Sometimes the Obvious is Revolutionary

At EqualLogic, we were always surprised that storage automation was considered revolutionary. We thought that the idea was obvious, and that it was just a matter of changing the storage hardware and software architecture to make this happen. This was back in 2001, and by 2010, storage automation was expected. The big innovation of EqualLogic was bringing storage into the automation era.

Dial forward to 2011. As I was thinking about what was next, I started to read about the big data movement. Somewhere around that time, Hadoop and big data became the same thing. Not sure how this happened, but at least in the media and analyst communities, this definition had stuck. I was also reading about digital currency and how important it is to understand and get actionable insights from information at every level in the company. I was surprised no one was talking about primary storage being responsible for contributing to these insights. This is where the data is created and lives.

As I thought about this, I realized that a significant number of actionable insights should be surfaced at the point of storage. This would allow the storage array itself to contribute to operational, storage and data intelligence.  The idea seemed obvious that this should just all happen from the array. Deeper, more targeted analytics would still need to be done in a Hadoop-like infrastructure. But that’s no reason why storage shouldn’t be part of the solution.

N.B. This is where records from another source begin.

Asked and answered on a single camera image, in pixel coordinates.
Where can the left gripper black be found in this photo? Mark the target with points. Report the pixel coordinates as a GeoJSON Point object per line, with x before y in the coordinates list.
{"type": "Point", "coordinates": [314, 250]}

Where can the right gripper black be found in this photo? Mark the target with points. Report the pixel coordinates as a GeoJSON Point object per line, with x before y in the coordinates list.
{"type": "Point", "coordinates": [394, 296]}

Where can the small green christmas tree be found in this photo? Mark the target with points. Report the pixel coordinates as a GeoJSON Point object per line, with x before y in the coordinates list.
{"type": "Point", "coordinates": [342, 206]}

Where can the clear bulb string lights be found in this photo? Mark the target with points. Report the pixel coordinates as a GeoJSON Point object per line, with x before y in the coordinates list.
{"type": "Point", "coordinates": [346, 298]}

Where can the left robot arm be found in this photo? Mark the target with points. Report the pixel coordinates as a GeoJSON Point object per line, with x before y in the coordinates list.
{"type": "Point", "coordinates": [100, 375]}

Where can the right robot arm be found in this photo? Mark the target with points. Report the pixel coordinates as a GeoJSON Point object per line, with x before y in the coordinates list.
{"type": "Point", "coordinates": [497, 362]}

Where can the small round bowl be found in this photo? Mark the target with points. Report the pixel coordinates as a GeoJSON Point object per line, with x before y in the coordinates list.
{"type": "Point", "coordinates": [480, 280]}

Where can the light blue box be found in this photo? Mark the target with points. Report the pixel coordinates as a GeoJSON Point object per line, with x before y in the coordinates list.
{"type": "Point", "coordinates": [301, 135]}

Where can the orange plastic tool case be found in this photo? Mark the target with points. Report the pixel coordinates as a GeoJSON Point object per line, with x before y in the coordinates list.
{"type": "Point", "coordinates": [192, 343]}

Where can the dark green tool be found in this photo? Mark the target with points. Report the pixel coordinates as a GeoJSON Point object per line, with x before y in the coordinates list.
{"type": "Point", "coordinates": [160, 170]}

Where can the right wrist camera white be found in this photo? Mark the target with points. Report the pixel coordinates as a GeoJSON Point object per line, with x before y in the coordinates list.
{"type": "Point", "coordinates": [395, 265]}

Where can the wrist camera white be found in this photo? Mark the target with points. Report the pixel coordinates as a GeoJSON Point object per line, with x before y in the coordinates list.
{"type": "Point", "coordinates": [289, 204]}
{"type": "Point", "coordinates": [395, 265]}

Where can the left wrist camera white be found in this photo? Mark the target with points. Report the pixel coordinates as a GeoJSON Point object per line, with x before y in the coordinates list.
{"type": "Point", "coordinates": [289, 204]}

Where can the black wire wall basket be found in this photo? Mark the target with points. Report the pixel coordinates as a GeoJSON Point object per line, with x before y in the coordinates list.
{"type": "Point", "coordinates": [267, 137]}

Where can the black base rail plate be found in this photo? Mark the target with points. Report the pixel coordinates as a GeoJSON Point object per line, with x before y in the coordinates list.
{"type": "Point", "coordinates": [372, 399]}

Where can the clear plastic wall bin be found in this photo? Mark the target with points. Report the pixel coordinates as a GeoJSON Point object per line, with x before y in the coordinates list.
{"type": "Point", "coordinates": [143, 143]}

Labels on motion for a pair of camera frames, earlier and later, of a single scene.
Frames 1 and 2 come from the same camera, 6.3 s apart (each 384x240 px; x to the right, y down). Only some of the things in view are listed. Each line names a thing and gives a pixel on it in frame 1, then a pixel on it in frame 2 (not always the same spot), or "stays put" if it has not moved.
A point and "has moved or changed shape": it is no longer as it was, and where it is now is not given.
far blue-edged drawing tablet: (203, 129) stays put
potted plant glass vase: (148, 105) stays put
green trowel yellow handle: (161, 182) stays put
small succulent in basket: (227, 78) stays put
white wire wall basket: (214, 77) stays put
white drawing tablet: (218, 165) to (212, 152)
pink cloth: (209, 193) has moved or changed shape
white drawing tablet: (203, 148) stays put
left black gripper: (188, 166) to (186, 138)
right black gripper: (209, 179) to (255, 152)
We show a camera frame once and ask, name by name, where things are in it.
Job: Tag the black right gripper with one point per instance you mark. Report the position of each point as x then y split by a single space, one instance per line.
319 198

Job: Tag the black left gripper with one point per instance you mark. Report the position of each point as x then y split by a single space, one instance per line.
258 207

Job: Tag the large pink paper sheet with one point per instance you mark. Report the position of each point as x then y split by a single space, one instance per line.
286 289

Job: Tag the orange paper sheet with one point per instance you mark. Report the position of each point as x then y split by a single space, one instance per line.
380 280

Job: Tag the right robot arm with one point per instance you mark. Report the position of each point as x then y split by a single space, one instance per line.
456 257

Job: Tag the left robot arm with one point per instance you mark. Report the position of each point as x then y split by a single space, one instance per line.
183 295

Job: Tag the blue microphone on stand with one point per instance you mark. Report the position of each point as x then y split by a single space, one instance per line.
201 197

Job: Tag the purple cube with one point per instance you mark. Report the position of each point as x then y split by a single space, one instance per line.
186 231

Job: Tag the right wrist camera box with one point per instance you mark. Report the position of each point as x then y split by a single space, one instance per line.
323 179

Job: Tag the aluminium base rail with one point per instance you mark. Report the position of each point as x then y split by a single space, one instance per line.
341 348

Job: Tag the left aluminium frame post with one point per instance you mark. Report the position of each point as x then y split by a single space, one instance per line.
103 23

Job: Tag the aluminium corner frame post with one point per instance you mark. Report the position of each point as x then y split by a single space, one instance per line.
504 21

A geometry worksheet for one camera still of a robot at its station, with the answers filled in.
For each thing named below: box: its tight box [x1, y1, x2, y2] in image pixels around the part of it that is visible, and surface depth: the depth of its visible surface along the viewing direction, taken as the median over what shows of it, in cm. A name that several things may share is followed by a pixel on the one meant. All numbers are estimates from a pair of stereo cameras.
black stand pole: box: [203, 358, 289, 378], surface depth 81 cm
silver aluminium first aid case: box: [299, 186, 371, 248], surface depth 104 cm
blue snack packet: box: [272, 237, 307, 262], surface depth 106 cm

However, as I started to work on how this could happen, I quickly hit a couple roadblocks. If you tried to do this with the existing storage software architectures, you’d kill performance. But more importantly, storage architectures at the time did not retain rich intelligence about the data it stored – the array maintained metadata about the storage it was managing, but not about the data. The metadata for storage tracked blocks and/or files and nothing more. Simple information like who touched the data, how and when was not maintained, or insights into how the data related to people, content and time were not even remotely possible.  I was running into the same issues that servers and ancillary install-and-crawl products have today. No way to capture the information, no place to coalesce the information, and no way do this without impacting the primary storage.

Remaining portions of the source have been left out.